- Write your first R code, and discover vectors, matrices, data frames and lists.
- Seven Courses on student t-tests, ANOVA, correlation, regression, and more. (26 hours)
How to detect fake data science
Anytime you see a program dominated by ANOVA, t-tests, linear regression, and generally speaking, stuff published in any statistics 101 textbook dating back to 1930 (when computers did not exist), you are not dealing with actual data science. While it is true that data science has many flavors and does involve a bit of old-fashioned statistical science, most of the statistical theory behind data science has been entirely rewritten in the last 10 years, and in many occasions, invented from scratch to solve big data problems. You can find the real stuff for instance in Dr. Granville's Wiley book and his upcoming Data Science 2.0 book (for free), as well as in DSC's data science research lab. The material can be understood by any engineer with limited or no statistical background. It is indeed designed for them, and for automation / black-box usage - something classical statistics has been unable to achieve so far.
Also you don't need to know matrix algebra to practice modern data science. When you see 'matrices' in a data science program, it's a reg flag, in my opinion.
More warnings about traditional statistical science
Some statisticians claim that what data scientists do is statistics, and that we are ignorant of this fact. There are many ways to solve a problem: sometimes the data science solution is identical to the statistical solution. But typically, it is far more easy to understand and scale the data science solution.
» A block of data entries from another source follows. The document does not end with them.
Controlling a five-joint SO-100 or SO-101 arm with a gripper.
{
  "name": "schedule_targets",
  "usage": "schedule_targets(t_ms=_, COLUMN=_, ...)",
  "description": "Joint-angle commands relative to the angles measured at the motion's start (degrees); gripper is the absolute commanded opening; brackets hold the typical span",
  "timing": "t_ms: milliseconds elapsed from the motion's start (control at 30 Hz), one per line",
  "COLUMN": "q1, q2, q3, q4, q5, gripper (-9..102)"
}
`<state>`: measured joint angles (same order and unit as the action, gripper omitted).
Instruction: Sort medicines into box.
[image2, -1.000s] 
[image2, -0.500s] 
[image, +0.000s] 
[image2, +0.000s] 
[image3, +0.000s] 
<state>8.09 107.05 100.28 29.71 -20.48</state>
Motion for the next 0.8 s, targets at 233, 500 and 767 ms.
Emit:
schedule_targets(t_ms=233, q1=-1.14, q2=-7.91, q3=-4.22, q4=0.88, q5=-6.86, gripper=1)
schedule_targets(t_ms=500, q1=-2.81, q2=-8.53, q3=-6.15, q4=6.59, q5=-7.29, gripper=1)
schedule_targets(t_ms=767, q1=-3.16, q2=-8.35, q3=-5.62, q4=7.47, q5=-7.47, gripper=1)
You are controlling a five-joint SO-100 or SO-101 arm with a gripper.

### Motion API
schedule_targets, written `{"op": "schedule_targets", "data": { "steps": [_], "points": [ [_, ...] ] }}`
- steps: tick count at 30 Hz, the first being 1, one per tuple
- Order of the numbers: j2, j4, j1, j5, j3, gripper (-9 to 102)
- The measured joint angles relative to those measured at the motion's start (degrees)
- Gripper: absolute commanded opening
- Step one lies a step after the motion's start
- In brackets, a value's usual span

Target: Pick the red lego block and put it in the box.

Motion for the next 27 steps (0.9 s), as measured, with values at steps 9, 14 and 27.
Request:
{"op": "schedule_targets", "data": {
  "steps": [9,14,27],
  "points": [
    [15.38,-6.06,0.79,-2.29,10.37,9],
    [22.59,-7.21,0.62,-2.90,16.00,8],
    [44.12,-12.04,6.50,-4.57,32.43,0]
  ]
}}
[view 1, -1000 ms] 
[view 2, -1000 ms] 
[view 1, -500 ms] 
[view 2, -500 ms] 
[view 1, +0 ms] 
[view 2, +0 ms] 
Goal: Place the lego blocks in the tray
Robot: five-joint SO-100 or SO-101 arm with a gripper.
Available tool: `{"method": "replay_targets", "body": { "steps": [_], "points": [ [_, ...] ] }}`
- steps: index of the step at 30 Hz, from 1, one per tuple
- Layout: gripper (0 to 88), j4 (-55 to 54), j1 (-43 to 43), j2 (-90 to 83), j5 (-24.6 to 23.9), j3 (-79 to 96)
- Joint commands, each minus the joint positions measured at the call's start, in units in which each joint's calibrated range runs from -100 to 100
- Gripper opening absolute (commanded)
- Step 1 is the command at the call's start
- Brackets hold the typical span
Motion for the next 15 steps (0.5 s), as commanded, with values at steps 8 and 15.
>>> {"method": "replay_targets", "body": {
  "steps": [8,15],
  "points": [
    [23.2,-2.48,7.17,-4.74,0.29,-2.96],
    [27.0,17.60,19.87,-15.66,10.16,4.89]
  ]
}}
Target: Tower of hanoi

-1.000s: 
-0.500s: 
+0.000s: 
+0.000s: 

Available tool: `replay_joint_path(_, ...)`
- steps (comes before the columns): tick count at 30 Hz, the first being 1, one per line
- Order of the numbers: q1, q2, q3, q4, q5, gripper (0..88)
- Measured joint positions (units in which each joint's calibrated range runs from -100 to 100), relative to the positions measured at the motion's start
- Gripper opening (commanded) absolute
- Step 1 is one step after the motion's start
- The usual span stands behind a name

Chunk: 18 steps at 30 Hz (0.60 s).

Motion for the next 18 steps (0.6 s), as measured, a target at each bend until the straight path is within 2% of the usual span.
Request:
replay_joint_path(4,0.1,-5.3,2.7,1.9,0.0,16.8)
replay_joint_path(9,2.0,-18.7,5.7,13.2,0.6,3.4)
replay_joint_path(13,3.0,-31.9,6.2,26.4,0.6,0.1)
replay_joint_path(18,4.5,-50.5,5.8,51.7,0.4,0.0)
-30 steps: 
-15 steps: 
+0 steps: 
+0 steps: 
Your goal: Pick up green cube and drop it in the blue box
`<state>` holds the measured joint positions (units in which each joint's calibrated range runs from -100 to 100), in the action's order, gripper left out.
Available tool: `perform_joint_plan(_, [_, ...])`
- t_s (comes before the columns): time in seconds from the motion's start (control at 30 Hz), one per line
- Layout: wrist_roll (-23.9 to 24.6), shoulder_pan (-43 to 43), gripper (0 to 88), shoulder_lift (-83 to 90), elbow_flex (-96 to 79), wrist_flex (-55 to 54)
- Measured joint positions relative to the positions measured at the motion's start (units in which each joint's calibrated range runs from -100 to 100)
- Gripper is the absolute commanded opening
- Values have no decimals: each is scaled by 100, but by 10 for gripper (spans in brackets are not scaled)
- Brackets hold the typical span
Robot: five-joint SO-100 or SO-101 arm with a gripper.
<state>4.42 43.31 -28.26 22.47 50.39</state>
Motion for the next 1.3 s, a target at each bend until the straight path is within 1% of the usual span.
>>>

An engineer, or someone familiar with algorithms or databases, or a business manager, will easily understand. Data science, unlike statistics, has no mystery, and does not force you to choose between hundreds of procedures to solve a problem.
In some ways, data science is more simple, unified, and powerful than statistics, and in some ways more complicated as it requires strong domain expertise for successful implementation, as well as expertise in defining the right metrics, and chasing or designing the right data (along with data harvesting schedules).
It is interesting that Granville's article on predicting records was criticized by statisticians as being statistical science, while in fact you can understand the details without having ever attended any basic statistics classes. Likewise, engineers extensively use concepts such as copulas - something that looks very much like statistical science - yet has never been used by classical statisticians (it's not in any of their textbooks).
In short, some statisticians are isolating themselves more and more from the business world, while at the same time claiming that we - data scientists - are just statisticians with a new name. Nothing could be more wrong.